Last Modified: 09 Oct 2012 11:57

The mysterious Morning Glory appears over the Gulf of Carpentaria every year in September and October [Nasa]

Late winter and early spring is the time of year when pilots of gliders and ultralight aircraft descend on the remote and sleepy town of Burketown, Queensland. What these enthusiasts are here for is to ‘ride’ the rare Morning Glory cloud that is particular to this spot on earth.

The Morning Glory clouds are another name that meteorologists use for roll clouds. These cloud types have the unique characteristic of rolling on a horizontal axis and completely detached from other cloud features.

What make these clouds special over northern Australia is that they can be reliably predicted to occur every year in September and October.

So the question is, why have pilots been coming all this way for the past decade for these clouds? It’s almost the same reason a surfer would go to the world’s best beaches to catch a great wave. Glider and ultralight pilots consider it the ultimate gliding experience. The Morning Glory clouds provide strong lift which allow the small aircrafts to stay in the sky for hours.

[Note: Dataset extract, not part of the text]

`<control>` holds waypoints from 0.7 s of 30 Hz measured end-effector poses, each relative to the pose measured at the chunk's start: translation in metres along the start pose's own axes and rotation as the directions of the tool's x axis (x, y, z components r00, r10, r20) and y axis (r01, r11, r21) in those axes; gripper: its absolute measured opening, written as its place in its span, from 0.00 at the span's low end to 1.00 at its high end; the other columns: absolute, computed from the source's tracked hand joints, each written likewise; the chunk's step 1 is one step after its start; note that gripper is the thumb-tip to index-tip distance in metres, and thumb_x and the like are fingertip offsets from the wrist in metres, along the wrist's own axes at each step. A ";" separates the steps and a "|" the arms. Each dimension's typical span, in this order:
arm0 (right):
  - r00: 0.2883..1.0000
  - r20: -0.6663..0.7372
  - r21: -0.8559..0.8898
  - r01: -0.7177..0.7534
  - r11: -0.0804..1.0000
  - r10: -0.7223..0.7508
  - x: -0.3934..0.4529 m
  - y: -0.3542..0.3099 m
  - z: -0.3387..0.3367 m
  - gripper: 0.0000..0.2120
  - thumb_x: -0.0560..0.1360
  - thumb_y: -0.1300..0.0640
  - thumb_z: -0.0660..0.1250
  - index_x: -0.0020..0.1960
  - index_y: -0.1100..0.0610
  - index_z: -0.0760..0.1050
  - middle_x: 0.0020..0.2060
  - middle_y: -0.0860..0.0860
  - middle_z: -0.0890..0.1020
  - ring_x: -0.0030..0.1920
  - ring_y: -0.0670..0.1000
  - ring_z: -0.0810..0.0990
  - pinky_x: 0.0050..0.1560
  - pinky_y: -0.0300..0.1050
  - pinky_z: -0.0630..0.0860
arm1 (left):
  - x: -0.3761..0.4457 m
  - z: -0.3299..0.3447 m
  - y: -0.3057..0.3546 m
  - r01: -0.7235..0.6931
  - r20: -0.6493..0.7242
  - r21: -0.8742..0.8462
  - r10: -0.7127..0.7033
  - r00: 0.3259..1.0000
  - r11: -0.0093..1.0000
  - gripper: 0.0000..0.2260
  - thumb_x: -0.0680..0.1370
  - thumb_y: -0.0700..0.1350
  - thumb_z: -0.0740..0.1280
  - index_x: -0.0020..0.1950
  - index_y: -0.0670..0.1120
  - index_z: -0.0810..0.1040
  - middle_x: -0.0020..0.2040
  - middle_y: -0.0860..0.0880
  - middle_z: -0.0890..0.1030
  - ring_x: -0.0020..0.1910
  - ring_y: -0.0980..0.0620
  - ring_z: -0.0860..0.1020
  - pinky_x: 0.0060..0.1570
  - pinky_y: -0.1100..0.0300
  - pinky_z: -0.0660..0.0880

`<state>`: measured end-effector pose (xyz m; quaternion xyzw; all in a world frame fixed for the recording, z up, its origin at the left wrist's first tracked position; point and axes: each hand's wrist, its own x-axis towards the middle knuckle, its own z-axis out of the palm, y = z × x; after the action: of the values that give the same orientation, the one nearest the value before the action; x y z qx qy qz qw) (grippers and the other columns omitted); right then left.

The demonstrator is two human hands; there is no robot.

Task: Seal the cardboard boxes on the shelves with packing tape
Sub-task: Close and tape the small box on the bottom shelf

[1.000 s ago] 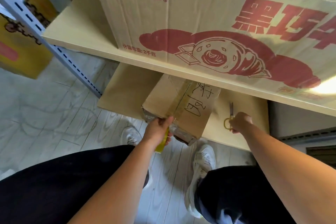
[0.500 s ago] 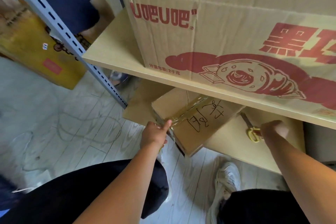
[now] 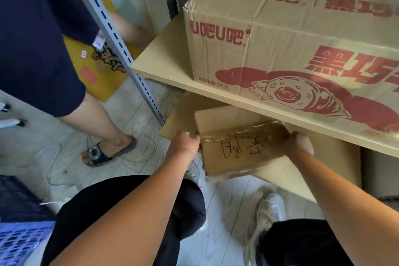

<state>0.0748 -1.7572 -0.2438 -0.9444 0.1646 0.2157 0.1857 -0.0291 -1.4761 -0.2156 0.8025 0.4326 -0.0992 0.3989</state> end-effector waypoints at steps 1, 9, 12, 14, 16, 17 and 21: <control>1.000 0.002 -0.017 -0.010 1.000 0.010 -0.007 0.000 0.005 0.39 0.69 0.30 0.68 0.64 0.62 0.74 0.56 0.60 0.81 0.57 0.61 0.81 0.54 0.53 0.79 | -0.004 -0.006 0.004 -0.045 -0.037 0.035 0.046 0.998 0.998 0.10 0.77 0.51 0.65 0.50 0.46 0.71 0.43 0.47 0.81 0.33 0.46 0.84 0.41 0.47 0.83; 0.999 0.032 0.139 -0.045 0.989 0.041 -0.060 -0.036 0.050 0.29 0.77 0.39 0.63 0.61 0.64 0.72 0.52 0.61 0.80 0.53 0.62 0.81 0.48 0.51 0.78 | -0.067 -0.024 0.032 0.005 0.273 -0.445 0.130 0.953 0.896 0.07 0.81 0.38 0.59 0.47 0.49 0.69 0.37 0.44 0.76 0.23 0.50 0.75 0.25 0.61 0.73; 0.991 0.122 0.211 -0.085 0.974 0.060 -0.059 -0.045 0.048 0.26 0.78 0.43 0.63 0.63 0.65 0.72 0.53 0.62 0.80 0.52 0.62 0.81 0.51 0.52 0.79 | -0.085 -0.018 0.035 0.105 0.380 -0.557 0.140 0.914 0.824 0.07 0.82 0.35 0.57 0.49 0.46 0.70 0.34 0.42 0.76 0.19 0.52 0.76 0.23 0.63 0.74; 0.999 0.050 0.196 -0.006 0.981 -0.003 -0.069 -0.046 0.031 0.24 0.80 0.45 0.60 0.65 0.63 0.72 0.53 0.61 0.80 0.52 0.62 0.81 0.51 0.53 0.79 | -0.091 -0.015 0.032 0.113 0.411 -0.577 0.167 0.896 0.809 0.08 0.81 0.34 0.57 0.52 0.45 0.71 0.35 0.42 0.77 0.21 0.51 0.77 0.25 0.62 0.76; 0.975 -0.052 0.253 0.221 0.942 -0.215 -0.092 -0.045 0.007 0.24 0.82 0.42 0.57 0.68 0.58 0.72 0.54 0.56 0.81 0.53 0.59 0.81 0.47 0.47 0.75 | -0.095 -0.009 0.029 0.132 0.442 -0.597 0.187 0.877 0.791 0.09 0.81 0.33 0.57 0.55 0.44 0.73 0.37 0.41 0.79 0.25 0.49 0.80 0.30 0.59 0.78; 0.944 -0.025 0.330 0.319 0.888 -0.330 -0.106 -0.044 -0.004 0.21 0.82 0.41 0.57 0.65 0.55 0.75 0.52 0.53 0.82 0.52 0.57 0.81 0.46 0.45 0.73 | -0.098 -0.006 0.027 0.138 0.457 -0.597 0.194 0.868 0.790 0.10 0.81 0.33 0.57 0.56 0.44 0.73 0.39 0.41 0.79 0.28 0.48 0.80 0.31 0.58 0.78; 0.808 0.112 0.449 0.478 0.755 -0.579 -0.154 -0.027 -0.017 0.04 0.76 0.49 0.71 0.49 0.48 0.82 0.39 0.45 0.84 0.40 0.42 0.82 0.42 0.41 0.75 | -0.113 0.011 0.020 0.108 0.519 -0.505 0.201 0.831 0.856 0.12 0.80 0.32 0.58 0.59 0.43 0.74 0.46 0.38 0.80 0.35 0.45 0.81 0.29 0.59 0.78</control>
<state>-0.0404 -1.7056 -0.1497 -0.8593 -0.0946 0.2301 0.4469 -0.0803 -1.5597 -0.1545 0.6130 0.2881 -0.1982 0.7084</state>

Some pilots have experienced the ultimate rush of reaching heights of 2200km from a 1100km wave cloud, and speeds of 250kph. What these enthusiasts like the most is the dependability of the lift at the front of the cloud making for perfect conditions to perform the most adventurous gliding maneuvers.

There are also many dangers associated with these clouds. If a pilot falls behind it, then he could get caught in the turbulence and be pushed to the ground

While less predictable types of these clouds can be seen in other parts of the world, it is the unique way that the sea breezes develop at this type of year over the Cape York Peninsula and the Gulf of Carpentaria that triggers this natural wonder.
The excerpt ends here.